Es läuft nicht rund für Kardinal Pietro ParolinEin direkter Angriff aus Frankreich, schlechte Nachrichten aus England

Kardinalstaatssekretär Pietro Parolin wird als Papabile gehandelt. Nun sagt der französische Kardinal Philippe Barbarin öffentlich: Parolin fehlt das Format. Und durch einen Gerichtsprozess in London kommt eine Millionenzahlung auf das Staatssekretariat zu. Das neunte "Rauchzeichen" aus Rom.

Kardinal Pietro Parolin
© Alessia Giuliani/CPP/KNA

I.

Kardinal gegen Kardinal – in der Öffentlichkeit. Das ist kein gewöhnlicher Vorgang. Streitigkeiten tragen die Kardinäle im Vorfeld der Papstwahl normalerweise hinter verschlossenen Türen aus. Nun hat der französische Kardinal Philippe Barbarin in einem Interview mit Paris Match den bisherigen Kardinalstaatssekretär Pietro Parolin, der in diesen Tagen häufig als papabile genannt wird, direkt angegriffen:

"Um ehrlich zu sein, finde ich, dass Kardinal Parolin zwar kompetent ist, aber nicht das Format hat, das man idealerweise von einem Staatssekretär und erst recht von einem Papst erwarten würde."

Parolin ist als Staatssekretär für die Führung der Kurie verantwortlich. Diesbezüglich seien "die Ergebnisse hinter den Erwartungen zurückgeblieben", so Barbarin. Parolin: für den französischen Kardinal noch nicht einmal ein guter Verwalter und erst recht kein guter Papst.

Man kann nur erahnen, was sich hinter den Kulissen für Konflikte abspielen.
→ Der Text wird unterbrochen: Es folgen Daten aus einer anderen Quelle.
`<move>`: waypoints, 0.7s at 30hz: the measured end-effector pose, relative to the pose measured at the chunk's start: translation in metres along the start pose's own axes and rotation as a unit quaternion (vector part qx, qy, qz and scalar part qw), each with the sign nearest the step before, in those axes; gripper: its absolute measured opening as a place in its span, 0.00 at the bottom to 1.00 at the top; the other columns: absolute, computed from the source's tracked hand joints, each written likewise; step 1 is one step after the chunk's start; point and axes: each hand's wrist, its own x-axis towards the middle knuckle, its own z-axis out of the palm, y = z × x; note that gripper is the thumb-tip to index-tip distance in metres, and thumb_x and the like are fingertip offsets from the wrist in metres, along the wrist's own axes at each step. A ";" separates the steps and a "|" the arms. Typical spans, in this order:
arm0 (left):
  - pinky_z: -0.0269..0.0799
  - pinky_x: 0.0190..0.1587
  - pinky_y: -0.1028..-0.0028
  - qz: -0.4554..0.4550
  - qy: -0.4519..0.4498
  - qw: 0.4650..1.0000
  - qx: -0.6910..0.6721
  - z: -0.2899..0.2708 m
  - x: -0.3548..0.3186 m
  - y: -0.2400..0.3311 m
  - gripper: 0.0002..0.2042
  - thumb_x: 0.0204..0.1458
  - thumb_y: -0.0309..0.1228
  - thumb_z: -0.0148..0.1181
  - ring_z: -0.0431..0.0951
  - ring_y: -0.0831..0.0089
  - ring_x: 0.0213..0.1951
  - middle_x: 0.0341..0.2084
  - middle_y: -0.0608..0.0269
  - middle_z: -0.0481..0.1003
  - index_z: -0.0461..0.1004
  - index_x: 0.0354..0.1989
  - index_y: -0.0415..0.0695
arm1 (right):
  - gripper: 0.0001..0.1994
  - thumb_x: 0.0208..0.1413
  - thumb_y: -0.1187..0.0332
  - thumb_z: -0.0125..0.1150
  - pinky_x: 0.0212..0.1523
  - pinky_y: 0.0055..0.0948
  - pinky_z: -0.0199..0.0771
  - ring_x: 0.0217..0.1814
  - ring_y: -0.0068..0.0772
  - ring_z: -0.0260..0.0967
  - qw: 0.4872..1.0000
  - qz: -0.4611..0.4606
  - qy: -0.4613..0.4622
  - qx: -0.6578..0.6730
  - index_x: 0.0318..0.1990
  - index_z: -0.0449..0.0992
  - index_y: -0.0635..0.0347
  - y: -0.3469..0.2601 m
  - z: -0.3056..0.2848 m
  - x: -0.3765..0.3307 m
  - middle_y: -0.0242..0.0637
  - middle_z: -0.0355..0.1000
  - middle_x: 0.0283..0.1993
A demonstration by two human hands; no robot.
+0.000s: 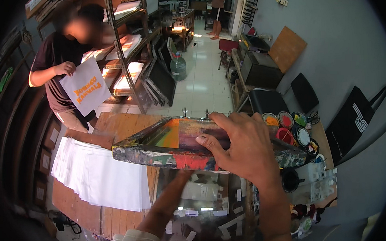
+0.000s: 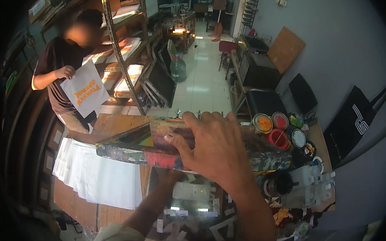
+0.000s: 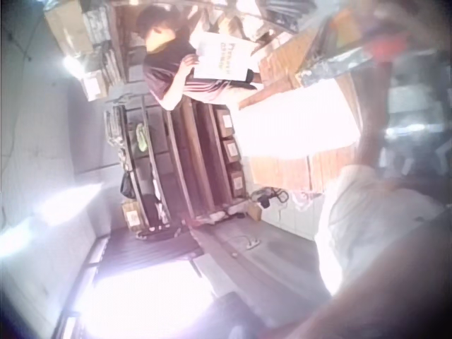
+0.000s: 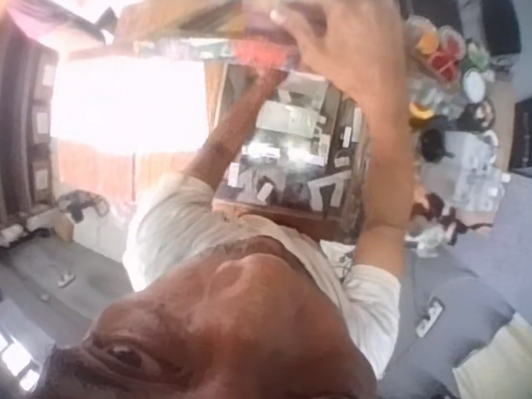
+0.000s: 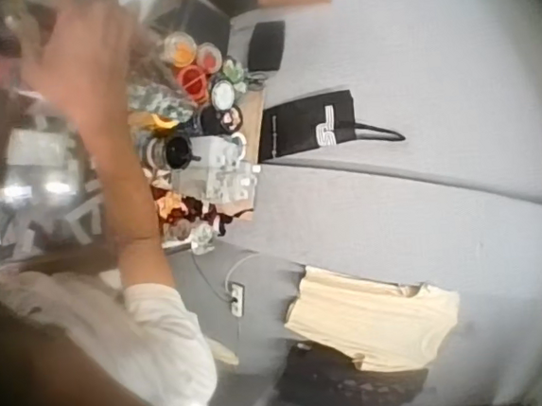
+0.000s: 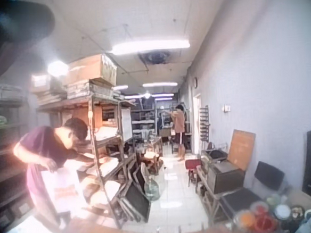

Barbarin stand in Frankreich vor Gericht, weil er einen Bericht über Missbrauchsfälle nicht an die Polizei weitergeleitet haben soll, wurde in erster Instanz auch verurteilt, in einem Berufungsprozess jedoch freigesprochen. Kurz danach nahm Franziskus ein von Barbarin ein Jahr zuvor eingereichtes Rücktrittsgesuch an – anstatt ihn zu rehabilitieren. Gibt der Franzose dem Staatssekretär vielleicht eine Mitschuld an dem Vorgang?

II.

Parolin steht noch aus einem anderen Grund unter Druck. Der Vatikan hatte vor Jahren mit einem windigen Immobiliengeschäft in London viel Geld verloren – eine höchst verwickelte Geschichte, für die vor allem Kardinal Giovanni Becciu – einstmals Nummer Zwei unter Parolin im Staatssekretariat – verantwortlich gemacht wird. Ein Vatikangericht hatte nicht nur Becciu, sondern auch den Geschäftsmann Raffael Mincione in der Sache zu einer Strafe verurteilt, wogegen dieser jedoch Berufung eingelegt hat. Mincione wiederum hatte vor einem Londoner Gericht einen Prozess gegen das Staatssekretariat angestrengt – nicht wirklich erfolgreich, allerdings entschied das Gericht nun, dass das Staatssekretariat die Hälfte der angefallenen Gerichtskosten in Höhe von circa vier Millionen Euro übernehmen muss. Einige Medien vermuten, die Angelegenheit könnte nun, just zum "Vorkonklave", einen Schatten auf Parolins Bilanz als Staatssekretär werfen.

III.

Auch was das strukturelle Defizit des Vatikans von rund 80 Millionen Euro betrifft, dürfte sich Kardinal Parolin nur schwer aus der Verantwortung ziehen können.